### THE PROBLEM
Pictures stay out; print the rest of the listing below exactly as it stands.

### DATA SECTION

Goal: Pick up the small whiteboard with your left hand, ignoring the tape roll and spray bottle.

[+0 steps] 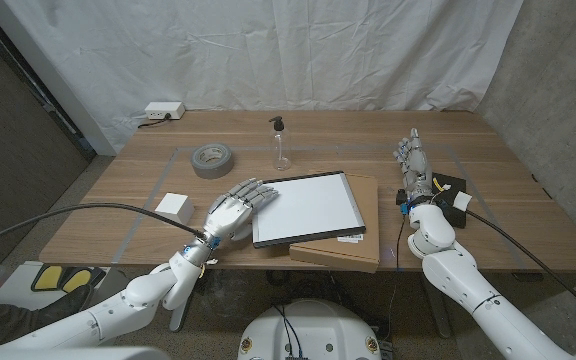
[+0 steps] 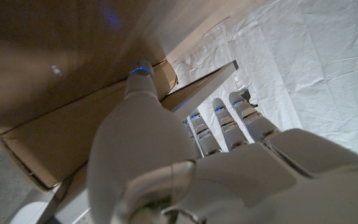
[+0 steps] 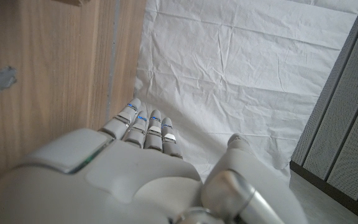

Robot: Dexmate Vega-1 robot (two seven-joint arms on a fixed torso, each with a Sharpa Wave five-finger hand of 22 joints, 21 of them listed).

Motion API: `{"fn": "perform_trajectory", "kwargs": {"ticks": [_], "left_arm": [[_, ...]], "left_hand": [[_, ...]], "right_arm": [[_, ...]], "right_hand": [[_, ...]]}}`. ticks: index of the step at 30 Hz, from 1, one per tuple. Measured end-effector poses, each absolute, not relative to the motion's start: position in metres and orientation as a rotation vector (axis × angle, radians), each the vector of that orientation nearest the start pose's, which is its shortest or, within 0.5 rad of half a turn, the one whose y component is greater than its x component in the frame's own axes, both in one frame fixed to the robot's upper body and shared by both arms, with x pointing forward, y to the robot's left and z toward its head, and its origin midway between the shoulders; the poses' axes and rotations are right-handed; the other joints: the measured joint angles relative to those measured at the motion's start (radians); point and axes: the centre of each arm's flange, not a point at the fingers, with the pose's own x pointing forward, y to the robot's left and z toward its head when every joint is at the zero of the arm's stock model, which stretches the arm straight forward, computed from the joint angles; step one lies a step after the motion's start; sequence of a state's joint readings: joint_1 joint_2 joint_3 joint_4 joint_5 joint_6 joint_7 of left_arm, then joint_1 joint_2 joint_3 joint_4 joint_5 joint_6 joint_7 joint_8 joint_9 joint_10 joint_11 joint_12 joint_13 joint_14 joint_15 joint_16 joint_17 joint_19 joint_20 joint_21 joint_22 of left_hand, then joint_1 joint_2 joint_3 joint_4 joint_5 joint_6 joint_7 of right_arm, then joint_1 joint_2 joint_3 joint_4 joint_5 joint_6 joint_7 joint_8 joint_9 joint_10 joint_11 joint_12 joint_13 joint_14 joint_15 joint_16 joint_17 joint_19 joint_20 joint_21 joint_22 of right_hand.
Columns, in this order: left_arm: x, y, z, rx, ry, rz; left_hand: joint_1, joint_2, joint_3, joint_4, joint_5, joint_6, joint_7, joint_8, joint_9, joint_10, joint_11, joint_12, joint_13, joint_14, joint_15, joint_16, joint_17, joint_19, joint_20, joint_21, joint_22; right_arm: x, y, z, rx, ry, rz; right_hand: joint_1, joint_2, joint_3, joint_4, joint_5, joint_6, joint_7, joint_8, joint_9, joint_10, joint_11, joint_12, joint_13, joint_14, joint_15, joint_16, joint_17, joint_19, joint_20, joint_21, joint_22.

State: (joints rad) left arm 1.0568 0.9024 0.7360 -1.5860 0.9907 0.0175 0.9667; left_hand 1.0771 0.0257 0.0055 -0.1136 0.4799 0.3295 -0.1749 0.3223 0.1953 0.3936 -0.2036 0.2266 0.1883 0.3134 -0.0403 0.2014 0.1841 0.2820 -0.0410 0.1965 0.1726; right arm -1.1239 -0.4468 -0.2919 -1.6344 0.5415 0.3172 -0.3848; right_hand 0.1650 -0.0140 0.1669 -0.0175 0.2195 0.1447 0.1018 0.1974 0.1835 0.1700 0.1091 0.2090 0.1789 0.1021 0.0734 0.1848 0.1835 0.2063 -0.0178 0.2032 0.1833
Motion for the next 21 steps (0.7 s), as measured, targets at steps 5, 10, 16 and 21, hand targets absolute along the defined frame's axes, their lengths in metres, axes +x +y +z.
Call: {"fn": "perform_trajectory", "kwargs": {"ticks": [5, 10, 16, 21], "left_arm": [[0.5243, 0.2439, -0.1586, 1.545, -1.251, 0.278], [0.5234, 0.2417, -0.1594, 1.531, -1.256, 0.286], [0.5219, 0.2409, -0.1587, 1.512, -1.260, 0.312], [0.5204, 0.2381, -0.1581, 1.497, -1.262, 0.326]], "left_hand": [[0.027, 0.036, 0.016, -0.003, -0.024, 0.042, 0.003, 0.007, -0.005, 0.042, 0.004, 0.000, 0.000, 0.031, -0.002, 0.000, -0.001, 0.022, 0.000, 0.008, 0.001], [0.053, 0.097, 0.045, 0.001, -0.069, 0.093, 0.018, 0.015, -0.005, 0.095, 0.012, 0.000, 0.000, 0.079, -0.003, 0.000, 0.000, 0.061, 0.000, 0.018, 0.002], [0.065, 0.133, 0.068, 0.017, -0.138, 0.165, 0.039, 0.019, -0.011, 0.162, 0.019, 0.000, 0.000, 0.152, -0.006, 0.006, 0.000, 0.118, -0.002, 0.030, 0.002], [0.070, 0.139, 0.092, 0.023, -0.195, 0.250, 0.053, 0.030, -0.018, 0.239, 0.023, 0.000, 0.000, 0.225, -0.009, 0.006, -0.003, 0.177, -0.004, 0.049, 0.007]], "right_arm": [[0.5813, -0.2725, -0.0713, 0.212, -0.642, -0.072], [0.5804, -0.2731, -0.0711, 0.213, -0.645, -0.072], [0.5790, -0.2750, -0.0710, 0.215, -0.648, -0.070], [0.5787, -0.2756, -0.0709, 0.219, -0.650, -0.065]], "right_hand": [[0.000, 0.000, 0.000, 0.000, 0.000, 0.000, 0.000, 0.000, 0.000, 0.000, 0.000, 0.000, 0.000, 0.002, -0.002, 0.000, 0.000, 0.000, 0.000, 0.000, 0.000], [0.000, 0.000, -0.004, -0.004, 0.000, 0.000, 0.000, 0.000, 0.000, 0.000, 0.000, 0.000, 0.000, 0.004, -0.004, 0.000, 0.000, 0.000, 0.000, 0.000, 0.000], [0.000, 0.000, -0.004, -0.004, 0.000, 0.000, 0.000, 0.000, 0.000, 0.000, 0.000, 0.000, 0.000, 0.004, -0.004, 0.000, 0.000, 0.000, 0.000, 0.000, 0.000], [0.000, 0.000, -0.004, -0.004, 0.000, 0.000, 0.000, 0.000, 0.000, 0.004, -0.004, 0.000, 0.000, 0.004, -0.004, 0.000, 0.000, 0.000, 0.000, 0.000, 0.000]]}}
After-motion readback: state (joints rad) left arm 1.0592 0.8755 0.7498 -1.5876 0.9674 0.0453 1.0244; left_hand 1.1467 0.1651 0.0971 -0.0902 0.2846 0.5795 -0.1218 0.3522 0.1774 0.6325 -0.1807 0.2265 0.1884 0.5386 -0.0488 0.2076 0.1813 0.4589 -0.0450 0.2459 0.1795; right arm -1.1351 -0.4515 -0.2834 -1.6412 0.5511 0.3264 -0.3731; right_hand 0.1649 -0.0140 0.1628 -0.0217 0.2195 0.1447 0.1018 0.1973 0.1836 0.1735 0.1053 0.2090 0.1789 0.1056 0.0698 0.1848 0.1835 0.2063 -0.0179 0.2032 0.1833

### RESULT
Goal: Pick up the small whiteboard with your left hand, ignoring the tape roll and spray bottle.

[+0 steps] 
[+0 steps] 
[+0 steps] 

Robot: Dexmate Vega-1 robot (two seven-joint arms on a fixed torso, each with a Sharpa Wave five-finger hand of 22 joints, 21 of them listed).

Motion API: `{"fn": "perform_trajectory", "kwargs": {"ticks": [_], "left_arm": [[_, ...]], "left_hand": [[_, ...]], "right_arm": [[_, ...]], "right_hand": [[_, ...]]}}`. ticks: index of the step at 30 Hz, from 1, one per tuple. Measured end-effector poses, each absolute, not relative to the motion's start: position in metres and orientation as a rotation vector (axis × angle, radians), each the vector of that orientation nearest the start pose's, which is its shortest or, within 0.5 rad of half a turn, the one whose y component is greater than its x component in the frame's own axes, both in one frame fixed to the robot's upper body and shared by both arms, with x pointing forward, y to the robot's left and z toward its head, and its origin midway between the shoulders; the poses' axes and rotations are right-handed; the other joints: the measured joint angles relative to those measured at the motion's start (radians); point and axes: the centre of each arm's flange, not a point at the fingers, with the pose's own x pointing forward, y to the robot's left and z toward its head when every joint is at the zero of the arm's stock model, which stretches the arm straight forward, computed from the joint angles; step one lies a step after the motion's start; sequence of a state's joint readings: joint_1 joint_2 joint_3 joint_4 joint_5 joint_6 joint_7 of left_arm, then joint_1 joint_2 joint_3 joint_4 joint_5 joint_6 joint_7 joint_8 joint_9 joint_10 joint_11 joint_12 joint_13 joint_14 joint_15 joint_16 joint_17 joint_19 joint_20 joint_21 joint_22 of left_hand, then joint_1 joint_2 joint_3 joint_4 joint_5 joint_6 joint_7 of right_arm, then joint_1 joint_2 joint_3 joint_4 joint_5 joint_6 joint_7 joint_8 joint_9 joint_10 joint_11 joint_12 joint_13 joint_14 joint_15 joint_16 joint_17 joint_19 joint_20 joint_21 joint_22 of right_hand.
Columns, in this order: left_arm: x, y, z, rx, ry, rz; left_hand: joint_1, joint_2, joint_3, joint_4, joint_5, joint_6, joint_7, joint_8, joint_9, joint_10, joint_11, joint_12, joint_13, joint_14, joint_15, joint_16, joint_17, joint_19, joint_20, joint_21, joint_22; right_arm: x, y, z, rx, ry, rz; right_hand: joint_1, joint_2, joint_3, joint_4, joint_5, joint_6, joint_7, joint_8, joint_9, joint_10, joint_11, joint_12, joint_13, joint_14, joint_15, joint_16, joint_17, joint_19, joint_20, joint_21, joint_22.

State: (joints rad) left arm 1.0568 0.9024 0.7360 -1.5860 0.9907 0.0175 0.9667; left_hand 1.0771 0.0257 0.0055 -0.1136 0.4799 0.3295 -0.1749 0.3223 0.1953 0.3936 -0.2036 0.2266 0.1883 0.3134 -0.0403 0.2014 0.1841 0.2820 -0.0410 0.1965 0.1726; right arm -1.1239 -0.4468 -0.2919 -1.6344 0.5415 0.3172 -0.3848; right_hand 0.1650 -0.0140 0.1669 -0.0175 0.2195 0.1447 0.1018 0.1974 0.1835 0.1700 0.1091 0.2090 0.1789 0.1021 0.0734 0.1848 0.1835 0.2063 -0.0178 0.2032 0.1833
Motion for the next 21 steps (0.7 s), as measured, targets at steps 5, 10, 16 and 21, hand targets absolute along the defined frame's axes, their lengths in metres, axes +x +y +z.
Call: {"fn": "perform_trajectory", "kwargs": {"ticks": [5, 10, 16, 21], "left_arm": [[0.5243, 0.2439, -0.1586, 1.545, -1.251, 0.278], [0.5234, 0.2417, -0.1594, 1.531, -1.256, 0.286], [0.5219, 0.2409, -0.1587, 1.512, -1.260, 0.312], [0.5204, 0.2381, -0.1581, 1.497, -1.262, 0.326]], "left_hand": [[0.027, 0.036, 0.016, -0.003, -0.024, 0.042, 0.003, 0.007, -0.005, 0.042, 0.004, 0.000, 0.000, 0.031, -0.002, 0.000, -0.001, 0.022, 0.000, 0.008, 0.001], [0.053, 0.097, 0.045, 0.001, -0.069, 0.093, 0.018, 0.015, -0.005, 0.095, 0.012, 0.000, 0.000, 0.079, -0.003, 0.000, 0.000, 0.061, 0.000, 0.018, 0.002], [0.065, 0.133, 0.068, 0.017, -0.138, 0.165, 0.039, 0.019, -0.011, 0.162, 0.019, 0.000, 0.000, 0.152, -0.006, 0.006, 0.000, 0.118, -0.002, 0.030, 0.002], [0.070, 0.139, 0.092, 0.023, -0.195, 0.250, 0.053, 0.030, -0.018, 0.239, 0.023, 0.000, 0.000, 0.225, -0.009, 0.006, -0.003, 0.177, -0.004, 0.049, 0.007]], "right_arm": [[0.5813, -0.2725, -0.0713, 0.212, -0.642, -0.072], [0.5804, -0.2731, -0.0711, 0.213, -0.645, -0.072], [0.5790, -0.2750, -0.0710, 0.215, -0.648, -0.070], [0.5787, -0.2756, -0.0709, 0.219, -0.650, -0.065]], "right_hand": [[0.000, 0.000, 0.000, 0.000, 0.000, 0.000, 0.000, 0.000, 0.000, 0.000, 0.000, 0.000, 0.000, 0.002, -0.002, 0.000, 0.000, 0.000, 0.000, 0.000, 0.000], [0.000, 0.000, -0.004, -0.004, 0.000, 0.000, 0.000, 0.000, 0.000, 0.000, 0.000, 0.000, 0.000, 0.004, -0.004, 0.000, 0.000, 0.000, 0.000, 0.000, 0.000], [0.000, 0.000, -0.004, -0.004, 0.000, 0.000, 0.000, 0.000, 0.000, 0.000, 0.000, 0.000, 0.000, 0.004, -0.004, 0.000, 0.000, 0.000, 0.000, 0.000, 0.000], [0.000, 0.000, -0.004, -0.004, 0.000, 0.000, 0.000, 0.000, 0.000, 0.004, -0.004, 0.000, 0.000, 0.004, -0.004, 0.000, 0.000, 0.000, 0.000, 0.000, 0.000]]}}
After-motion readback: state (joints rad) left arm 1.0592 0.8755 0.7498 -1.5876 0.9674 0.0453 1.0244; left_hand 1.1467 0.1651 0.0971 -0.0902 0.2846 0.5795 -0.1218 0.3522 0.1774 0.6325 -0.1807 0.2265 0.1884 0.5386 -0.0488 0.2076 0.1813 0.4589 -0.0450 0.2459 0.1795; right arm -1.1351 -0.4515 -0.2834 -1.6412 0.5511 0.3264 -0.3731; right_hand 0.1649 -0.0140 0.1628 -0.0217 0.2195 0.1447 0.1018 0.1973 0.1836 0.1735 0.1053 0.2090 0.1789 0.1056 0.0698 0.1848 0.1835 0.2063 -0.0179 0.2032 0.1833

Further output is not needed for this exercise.